Why data projects fail in maritime
02 Apr 2019 - Nick Chubb
Data has been hailed as the technological saviour of maritime, with the potential to solve just about every problem shipping faces. The current reality however, is that a lot of data analytics projects fail, sometimes spectacularly, a problem that appears to be particularly prevalent in maritime. Here are three reasons why your upcoming data analytics project might fail, and what to do about them.
You’re asking the wrong questions
There is a misconception that exists in our industry about what data science is and how it should benefit us. First, we start collecting data, then we hire some data scientists or get a consultancy in, then we will enter a zen-like state where the machines make our decisions for us while we sunbathe. The unfortunate reality is that without asking the right questions first, any attempt to become data-driven will fail, usually taking hundreds of thousands of dollars with it. This is a problem that exists across every enterprise business but is particularly prominent in maritime, principally because it is difficult and expensive to collect and process data from ships making those inevitable failures more expensive.
The most important thing to get right when commencing a data analytics project is to ask the right questions. With enough of the right data, you can answer any question but if you don’t go in with a clear idea of what you need to know you will find out nothing, or potentially find out a lot about something irrelevant.
You’re over-complicating data collection
Collecting data can be expensive in this industry. IoT is the latest buzz area when it comes to data collection but fitting sensors that will work with little maintenance in a maritime environment is not easy, and once those sensors are fitted getting the data off the ship in real time can be an expensive undertaking.
As well as the complexity and expense, there are contractual issues to contend with too. Where is the incentive for a ship owner to fit IoT sensors to a vessel if the net benefit will come in fuel savings? The owner will have to outlay the expense and the charterer will get the saving. It is unlikely that an owner will see a return for fitting sensors as the market is volatile and charging a higher spot rate could wipe out any fuel savings for the charterer.

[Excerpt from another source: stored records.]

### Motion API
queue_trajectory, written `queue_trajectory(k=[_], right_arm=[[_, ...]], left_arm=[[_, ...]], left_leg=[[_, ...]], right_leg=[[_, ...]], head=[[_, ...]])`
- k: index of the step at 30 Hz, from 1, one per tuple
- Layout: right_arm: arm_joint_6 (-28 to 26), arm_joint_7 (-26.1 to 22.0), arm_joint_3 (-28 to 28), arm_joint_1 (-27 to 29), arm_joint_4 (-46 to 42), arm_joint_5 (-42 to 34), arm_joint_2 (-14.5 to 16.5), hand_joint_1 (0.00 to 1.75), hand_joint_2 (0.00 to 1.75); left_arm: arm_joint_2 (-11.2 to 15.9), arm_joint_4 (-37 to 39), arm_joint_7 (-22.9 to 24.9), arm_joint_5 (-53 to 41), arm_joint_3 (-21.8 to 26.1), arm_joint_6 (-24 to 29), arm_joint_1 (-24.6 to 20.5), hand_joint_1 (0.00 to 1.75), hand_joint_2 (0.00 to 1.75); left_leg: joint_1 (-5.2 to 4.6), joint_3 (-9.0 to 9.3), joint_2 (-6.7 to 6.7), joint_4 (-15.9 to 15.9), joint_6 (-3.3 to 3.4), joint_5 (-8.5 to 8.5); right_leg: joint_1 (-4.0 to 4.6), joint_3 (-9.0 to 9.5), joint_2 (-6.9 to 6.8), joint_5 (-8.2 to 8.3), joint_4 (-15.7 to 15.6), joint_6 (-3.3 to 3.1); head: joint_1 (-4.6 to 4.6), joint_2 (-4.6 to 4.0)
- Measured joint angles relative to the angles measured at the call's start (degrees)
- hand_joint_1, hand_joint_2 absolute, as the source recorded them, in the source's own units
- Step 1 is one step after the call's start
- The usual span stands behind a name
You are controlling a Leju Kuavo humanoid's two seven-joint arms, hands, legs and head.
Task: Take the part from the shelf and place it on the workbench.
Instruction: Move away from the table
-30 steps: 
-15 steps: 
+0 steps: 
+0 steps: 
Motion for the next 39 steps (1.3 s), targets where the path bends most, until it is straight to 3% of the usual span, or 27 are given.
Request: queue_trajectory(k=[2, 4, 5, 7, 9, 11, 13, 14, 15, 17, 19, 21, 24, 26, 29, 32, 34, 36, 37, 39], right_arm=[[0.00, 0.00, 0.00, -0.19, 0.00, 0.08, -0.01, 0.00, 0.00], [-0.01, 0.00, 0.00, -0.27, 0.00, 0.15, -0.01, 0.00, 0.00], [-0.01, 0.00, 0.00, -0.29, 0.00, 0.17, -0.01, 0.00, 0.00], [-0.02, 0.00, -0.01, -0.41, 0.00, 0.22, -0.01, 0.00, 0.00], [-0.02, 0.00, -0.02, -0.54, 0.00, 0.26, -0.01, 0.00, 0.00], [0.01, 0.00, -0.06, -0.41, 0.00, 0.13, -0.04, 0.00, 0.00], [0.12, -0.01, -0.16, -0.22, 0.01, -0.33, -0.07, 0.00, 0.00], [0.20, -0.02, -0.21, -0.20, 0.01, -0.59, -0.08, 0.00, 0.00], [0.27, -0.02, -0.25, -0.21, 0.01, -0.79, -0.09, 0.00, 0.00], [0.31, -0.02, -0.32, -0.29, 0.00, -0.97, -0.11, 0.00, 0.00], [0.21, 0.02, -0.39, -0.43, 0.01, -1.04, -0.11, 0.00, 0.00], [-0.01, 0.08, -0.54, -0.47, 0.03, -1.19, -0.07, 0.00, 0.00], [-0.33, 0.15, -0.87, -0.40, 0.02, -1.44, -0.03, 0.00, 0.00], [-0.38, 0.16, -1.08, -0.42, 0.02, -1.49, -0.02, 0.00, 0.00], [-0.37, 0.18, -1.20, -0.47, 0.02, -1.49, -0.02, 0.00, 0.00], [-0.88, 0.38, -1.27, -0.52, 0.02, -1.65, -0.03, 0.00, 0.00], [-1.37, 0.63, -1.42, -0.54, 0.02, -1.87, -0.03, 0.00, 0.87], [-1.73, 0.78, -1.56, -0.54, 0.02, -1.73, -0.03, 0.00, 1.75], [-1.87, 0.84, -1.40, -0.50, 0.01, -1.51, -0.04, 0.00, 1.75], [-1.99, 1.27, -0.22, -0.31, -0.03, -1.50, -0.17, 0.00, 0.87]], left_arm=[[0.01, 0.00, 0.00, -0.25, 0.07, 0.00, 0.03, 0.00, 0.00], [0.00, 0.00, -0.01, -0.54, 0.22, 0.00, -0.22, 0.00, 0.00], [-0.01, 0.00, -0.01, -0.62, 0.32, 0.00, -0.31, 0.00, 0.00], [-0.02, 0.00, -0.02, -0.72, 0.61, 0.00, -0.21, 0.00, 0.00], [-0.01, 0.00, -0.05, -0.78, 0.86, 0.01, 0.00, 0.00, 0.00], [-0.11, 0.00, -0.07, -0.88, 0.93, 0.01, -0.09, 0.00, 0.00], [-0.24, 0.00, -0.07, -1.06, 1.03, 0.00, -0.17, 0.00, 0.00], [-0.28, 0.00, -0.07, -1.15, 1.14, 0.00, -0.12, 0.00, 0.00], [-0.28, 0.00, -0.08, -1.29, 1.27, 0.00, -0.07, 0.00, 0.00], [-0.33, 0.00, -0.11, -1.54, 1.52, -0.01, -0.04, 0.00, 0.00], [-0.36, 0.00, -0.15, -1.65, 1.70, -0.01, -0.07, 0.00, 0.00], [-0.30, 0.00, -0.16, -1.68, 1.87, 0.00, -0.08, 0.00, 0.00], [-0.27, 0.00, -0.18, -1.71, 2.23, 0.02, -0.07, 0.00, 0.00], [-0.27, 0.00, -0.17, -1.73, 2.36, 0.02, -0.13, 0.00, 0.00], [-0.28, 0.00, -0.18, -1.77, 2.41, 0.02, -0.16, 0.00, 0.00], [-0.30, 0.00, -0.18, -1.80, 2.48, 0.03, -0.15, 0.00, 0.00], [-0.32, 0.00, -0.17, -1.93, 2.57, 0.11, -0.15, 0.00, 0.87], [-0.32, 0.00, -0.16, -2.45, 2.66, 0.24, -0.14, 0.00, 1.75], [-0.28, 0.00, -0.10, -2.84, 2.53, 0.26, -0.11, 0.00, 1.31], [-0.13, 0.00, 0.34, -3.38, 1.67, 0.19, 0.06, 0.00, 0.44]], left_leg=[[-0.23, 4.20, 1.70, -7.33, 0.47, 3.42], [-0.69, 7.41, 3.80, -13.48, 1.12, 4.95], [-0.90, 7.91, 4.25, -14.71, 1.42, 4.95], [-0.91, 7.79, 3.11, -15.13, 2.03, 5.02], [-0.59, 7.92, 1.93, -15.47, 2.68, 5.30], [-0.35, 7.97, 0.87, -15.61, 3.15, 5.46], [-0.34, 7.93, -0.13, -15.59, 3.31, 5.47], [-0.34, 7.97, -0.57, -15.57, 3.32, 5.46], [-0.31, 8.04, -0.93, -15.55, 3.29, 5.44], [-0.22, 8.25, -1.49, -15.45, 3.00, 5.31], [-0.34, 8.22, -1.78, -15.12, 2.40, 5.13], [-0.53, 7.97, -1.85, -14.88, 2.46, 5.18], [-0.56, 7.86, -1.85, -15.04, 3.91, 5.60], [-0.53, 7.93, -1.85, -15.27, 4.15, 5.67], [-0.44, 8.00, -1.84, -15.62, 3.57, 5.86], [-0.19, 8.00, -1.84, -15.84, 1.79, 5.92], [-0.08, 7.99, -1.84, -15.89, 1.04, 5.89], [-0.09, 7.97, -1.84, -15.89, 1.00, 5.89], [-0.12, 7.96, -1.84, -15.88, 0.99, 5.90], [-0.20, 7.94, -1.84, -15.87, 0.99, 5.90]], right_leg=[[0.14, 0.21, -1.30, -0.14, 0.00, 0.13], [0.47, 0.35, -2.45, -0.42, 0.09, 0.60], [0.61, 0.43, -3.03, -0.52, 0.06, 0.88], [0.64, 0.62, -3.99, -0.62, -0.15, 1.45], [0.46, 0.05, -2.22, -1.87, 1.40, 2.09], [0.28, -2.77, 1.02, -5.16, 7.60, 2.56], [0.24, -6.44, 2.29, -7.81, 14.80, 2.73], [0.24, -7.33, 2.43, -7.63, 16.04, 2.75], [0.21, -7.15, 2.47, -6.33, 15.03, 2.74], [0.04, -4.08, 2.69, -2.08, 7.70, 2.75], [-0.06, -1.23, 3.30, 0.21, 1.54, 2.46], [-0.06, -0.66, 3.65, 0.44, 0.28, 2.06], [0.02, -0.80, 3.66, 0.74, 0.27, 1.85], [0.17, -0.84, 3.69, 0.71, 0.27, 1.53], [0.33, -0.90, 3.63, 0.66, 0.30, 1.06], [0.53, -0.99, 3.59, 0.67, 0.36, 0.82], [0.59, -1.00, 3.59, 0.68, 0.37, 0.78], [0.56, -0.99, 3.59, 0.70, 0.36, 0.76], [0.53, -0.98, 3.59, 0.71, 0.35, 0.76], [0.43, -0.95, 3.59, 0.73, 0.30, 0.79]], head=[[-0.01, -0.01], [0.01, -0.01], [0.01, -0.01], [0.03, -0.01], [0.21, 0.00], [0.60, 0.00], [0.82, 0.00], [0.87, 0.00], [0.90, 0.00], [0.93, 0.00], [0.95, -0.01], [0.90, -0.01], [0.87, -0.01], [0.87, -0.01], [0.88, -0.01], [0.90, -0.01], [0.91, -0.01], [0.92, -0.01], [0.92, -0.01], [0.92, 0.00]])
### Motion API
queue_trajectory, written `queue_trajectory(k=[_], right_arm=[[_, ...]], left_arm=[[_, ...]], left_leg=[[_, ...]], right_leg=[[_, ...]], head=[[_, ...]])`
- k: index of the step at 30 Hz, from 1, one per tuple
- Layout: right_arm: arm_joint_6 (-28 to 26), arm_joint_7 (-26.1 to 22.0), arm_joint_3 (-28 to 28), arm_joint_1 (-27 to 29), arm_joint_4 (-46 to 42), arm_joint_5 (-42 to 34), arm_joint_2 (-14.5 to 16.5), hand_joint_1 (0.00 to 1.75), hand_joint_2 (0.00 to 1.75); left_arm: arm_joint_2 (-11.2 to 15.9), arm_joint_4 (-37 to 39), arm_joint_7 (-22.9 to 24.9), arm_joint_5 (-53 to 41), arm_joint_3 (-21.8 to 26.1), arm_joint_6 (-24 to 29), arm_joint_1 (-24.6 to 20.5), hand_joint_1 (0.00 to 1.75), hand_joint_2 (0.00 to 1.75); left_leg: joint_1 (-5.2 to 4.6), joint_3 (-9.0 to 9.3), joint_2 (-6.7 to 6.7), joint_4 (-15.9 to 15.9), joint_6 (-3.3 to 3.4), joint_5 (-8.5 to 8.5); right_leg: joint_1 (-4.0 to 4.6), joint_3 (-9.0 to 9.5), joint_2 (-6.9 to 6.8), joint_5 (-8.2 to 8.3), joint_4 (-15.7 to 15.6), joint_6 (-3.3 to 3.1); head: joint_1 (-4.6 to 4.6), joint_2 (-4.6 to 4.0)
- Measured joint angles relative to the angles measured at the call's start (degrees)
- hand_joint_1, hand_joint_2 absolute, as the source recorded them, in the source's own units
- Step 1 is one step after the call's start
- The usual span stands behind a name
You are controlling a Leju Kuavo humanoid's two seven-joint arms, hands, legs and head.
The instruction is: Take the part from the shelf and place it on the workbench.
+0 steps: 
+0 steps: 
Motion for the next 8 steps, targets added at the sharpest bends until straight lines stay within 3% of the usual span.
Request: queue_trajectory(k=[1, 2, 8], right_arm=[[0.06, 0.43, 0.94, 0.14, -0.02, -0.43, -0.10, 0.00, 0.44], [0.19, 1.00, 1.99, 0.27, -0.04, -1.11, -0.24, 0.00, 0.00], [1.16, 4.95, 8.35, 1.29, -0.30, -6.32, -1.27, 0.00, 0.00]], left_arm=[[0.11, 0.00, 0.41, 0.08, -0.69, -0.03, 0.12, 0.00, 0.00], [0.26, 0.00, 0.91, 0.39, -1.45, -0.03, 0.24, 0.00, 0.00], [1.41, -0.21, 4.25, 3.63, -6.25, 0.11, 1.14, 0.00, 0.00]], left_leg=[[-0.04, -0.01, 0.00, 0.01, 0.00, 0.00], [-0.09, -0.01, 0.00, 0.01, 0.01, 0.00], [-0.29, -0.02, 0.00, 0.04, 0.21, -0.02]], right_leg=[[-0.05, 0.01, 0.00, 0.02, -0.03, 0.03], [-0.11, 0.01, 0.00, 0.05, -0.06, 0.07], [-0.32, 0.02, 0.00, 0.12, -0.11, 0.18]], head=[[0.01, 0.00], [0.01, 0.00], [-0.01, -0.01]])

Often the simplest way to begin data collection work is to look at what is currently available. Huge amounts of data is generated across a ship every hour without the need for additional sensors. At Intelligent Cargo Systems we investigated the viability of a number of different ways to collect container terminal performance data in real time and eventually realised that the crew were already logging everything we needed in paper logbooks. Once we digitised the log book, we had access to the data that already existed we could use it to model and predict terminal performance in ports worldwide. Rather than install fuel consumption sensors to a ship, maritime startup We4Sea uses publicly available data sources including AIS, weather and tides, and engine specifications to calculate the fuel consumption and emissions of any ship in real time. Before committing to installing new hardware on a ship, be sure to audit what data you currently have access to, you will be surprised what can be achieved.
No one cares
Data without insight is worthless and insight without action is pointless. Assuming you are asking the right questions and are generating useful answers to those questions, how do you turn what you are learning into action?
The simple truth is that it is incredibly difficult to change behaviour in large organisations. This is the point where a technology project becomes a change management project. If you don’t have the buy-in of all of the stakeholders required (both internal and external) to bring about real change, you will fail. At an individual level, while there may well be a desire to improve, the day to day pressure of the job will often get in the way.
At a higher level there is often a disconnect between what a technologist thinks is valuable and what an end user will actually find valuable. Putting the right information in front of the right people at the right time and in the right way is as much an art as it is a science and requires an incredibly close collaboration between developers and end users. Humans respond to stories, not data. If you want people to take action, you not only need them to care but you need to present them with data in a way that, as a minimum, fits with their current workflow, and in an ideal world provides a drastic improvement.
Lastly, where new and emerging technologies are concerned, the only guarantee is failure on some level. The biggest lessons come from those small failures and it is important to keep a project alive long enough to learn from them. If you are starting a maritime data project you should expect small failures, but if you ask the right questions, think carefully about how you collect data, and ensure that everyone is invested in the outcome you will avoid a much bigger failure.